Toronto Water service overview
- Provides approximately 435 billion litres of safe drinking water to more than 3.6 million residents and businesses in Toronto and portions of York Region annually.
- Collects and treats approximately 400 billion litres of wastewater (from sources including toilets, dishwashers and washing machines) every year.
- Protects the environment and private property, including basement flooding protection, from stormwater runoff (rain and melted snow). In 2013, City Council approved an expansion to the Basement Flooding Protection Program, increasing the number of basement flooding study areas from 31 areas in 2006 to 67. A total of 43 study areas have now been completed; 24 new studies were initiated in 2019 and will be completed in 2022 and 2023.
- These major multi-year capital projects (total value of approximately $723 million) will begin in the remainder of 2021 or in 2022:
- Ashbridges Bay Wastewater Treatment Plant (ABTP) D Building and Polymer Upgrade construction projects ($60 million and $112 million respectively);
- Fairbanks Silverthorn Tunnel Local Sewers Contracts 3 and 4 ($142 million);
- Highland Creek Wastewater Treatment Plant (HCTP) Firm Capacity and Fluidized Bed Incineration construction projects ($230 million and $118 million respectively);
- Clark Water Treatment Plant Stand-by Power ($62 million).

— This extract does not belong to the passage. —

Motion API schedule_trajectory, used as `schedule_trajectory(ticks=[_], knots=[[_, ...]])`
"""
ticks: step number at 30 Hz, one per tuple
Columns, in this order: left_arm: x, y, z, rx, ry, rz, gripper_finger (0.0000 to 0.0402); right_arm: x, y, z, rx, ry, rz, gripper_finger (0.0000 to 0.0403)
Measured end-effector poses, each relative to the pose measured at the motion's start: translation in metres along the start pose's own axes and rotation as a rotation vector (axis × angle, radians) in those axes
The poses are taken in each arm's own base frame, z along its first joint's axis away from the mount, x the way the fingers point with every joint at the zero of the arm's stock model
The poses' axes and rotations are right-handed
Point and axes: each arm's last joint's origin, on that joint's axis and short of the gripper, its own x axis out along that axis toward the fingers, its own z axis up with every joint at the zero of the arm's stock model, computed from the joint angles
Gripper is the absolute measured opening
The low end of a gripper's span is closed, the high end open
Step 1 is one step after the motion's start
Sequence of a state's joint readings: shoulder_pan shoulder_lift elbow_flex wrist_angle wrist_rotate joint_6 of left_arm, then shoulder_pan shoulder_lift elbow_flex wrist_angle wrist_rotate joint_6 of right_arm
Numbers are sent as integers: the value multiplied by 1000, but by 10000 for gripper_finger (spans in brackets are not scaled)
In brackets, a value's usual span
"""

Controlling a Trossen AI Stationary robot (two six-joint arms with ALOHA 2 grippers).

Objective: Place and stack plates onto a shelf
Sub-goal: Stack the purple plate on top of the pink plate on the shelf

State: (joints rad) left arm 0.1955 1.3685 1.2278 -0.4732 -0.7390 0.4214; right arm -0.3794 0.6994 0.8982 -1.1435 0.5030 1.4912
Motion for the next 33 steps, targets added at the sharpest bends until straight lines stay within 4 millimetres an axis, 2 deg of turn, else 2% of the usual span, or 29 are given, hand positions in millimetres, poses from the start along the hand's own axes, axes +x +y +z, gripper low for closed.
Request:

- Toronto Water’s asset valuation: Historically, Toronto Water’s core assets were valued at $28 billion for water, wastewater and stormwater infrastructure based on historical costs of constructed assets inflated to estimate its replacement as well as appraisal valuations.
- In 2017, the Province of Ontario enacted a new regulation to support improvements in municipal asset management.
- Toronto Water’s Asset Management Planning was completed in 2021 and the updated replacement cost of Toronto Water’s infrastructure is $83 billion.
- The updated asset replacement valuation takes into consideration recent appraisal reports for facilities and average unit rates for pipe installation based on bid pricing. The replacement costs will continue to be evaluated as costs can vary significantly based on site constraints and conditions, project delivery approach, project bundling, market conditions and material price fluctuations.
The recommended 2022 Toronto Water budget consists of:
- an operating budget of $471.2 million plus a capital reserve contribution of $975.8 million for a total operating budget of $1.4 billion.
- a fully funded capital budget of $1.4 billion (gross) (spent on water, wastewater and stormwater infrastructure projects).
- a capital reserve used for construction of new assets and the development and renewal of existing infrastructure.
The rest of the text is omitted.